Work request:
In your answer, reproduce exactly the lines from the beginning of the listing below through the one containing "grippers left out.", and only those lines.

Data shown:

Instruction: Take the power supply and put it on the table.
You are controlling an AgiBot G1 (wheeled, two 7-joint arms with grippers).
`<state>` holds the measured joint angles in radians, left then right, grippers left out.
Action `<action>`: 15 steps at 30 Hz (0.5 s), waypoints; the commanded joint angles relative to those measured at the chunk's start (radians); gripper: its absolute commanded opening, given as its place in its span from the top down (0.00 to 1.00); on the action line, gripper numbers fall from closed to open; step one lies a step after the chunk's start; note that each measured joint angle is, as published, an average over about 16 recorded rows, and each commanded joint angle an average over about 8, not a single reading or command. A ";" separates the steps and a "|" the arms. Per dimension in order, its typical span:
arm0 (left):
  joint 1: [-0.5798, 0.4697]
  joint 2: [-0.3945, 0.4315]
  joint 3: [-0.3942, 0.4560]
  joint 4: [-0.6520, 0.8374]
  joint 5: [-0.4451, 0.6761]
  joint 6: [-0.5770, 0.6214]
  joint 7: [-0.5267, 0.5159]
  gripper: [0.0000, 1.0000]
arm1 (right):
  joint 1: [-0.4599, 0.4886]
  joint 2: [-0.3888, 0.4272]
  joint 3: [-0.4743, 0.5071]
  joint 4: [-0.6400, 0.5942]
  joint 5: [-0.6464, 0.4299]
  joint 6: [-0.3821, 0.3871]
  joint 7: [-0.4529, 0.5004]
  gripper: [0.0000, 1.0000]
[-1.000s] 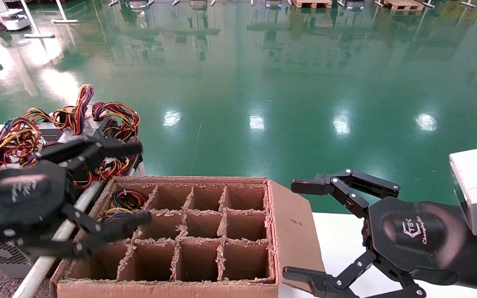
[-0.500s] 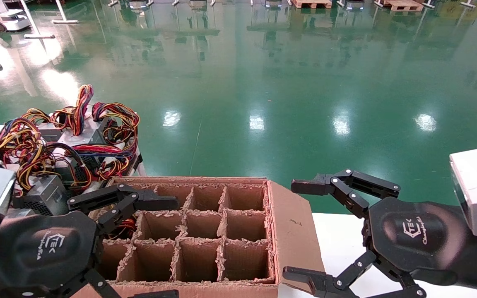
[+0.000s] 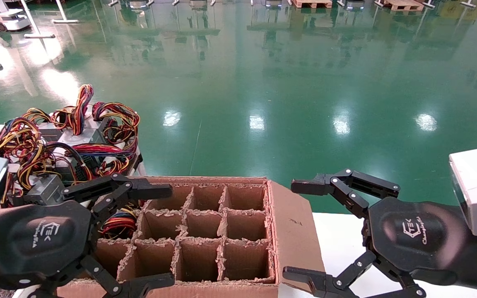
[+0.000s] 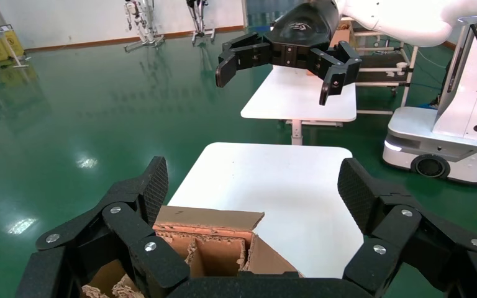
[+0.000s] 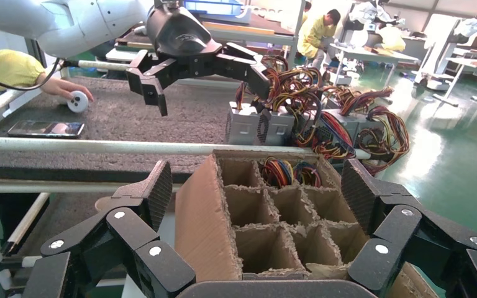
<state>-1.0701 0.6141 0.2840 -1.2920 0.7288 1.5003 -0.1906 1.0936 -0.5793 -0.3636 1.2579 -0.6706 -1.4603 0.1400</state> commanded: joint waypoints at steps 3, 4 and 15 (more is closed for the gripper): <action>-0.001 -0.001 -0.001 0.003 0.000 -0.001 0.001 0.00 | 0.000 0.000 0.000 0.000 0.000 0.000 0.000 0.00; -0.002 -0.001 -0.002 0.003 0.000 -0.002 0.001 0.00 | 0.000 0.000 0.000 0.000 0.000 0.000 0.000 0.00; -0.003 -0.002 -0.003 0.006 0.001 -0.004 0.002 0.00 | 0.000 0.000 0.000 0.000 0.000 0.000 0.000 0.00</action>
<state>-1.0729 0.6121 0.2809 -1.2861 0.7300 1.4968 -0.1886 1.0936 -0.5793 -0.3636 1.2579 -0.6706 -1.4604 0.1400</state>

Task solution:
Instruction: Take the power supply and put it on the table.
You are controlling an AgiBot G1 (wheeled, two 7-joint arms with grippers).
`<state>` holds the measured joint angles in radians, left then right, grippers left out.

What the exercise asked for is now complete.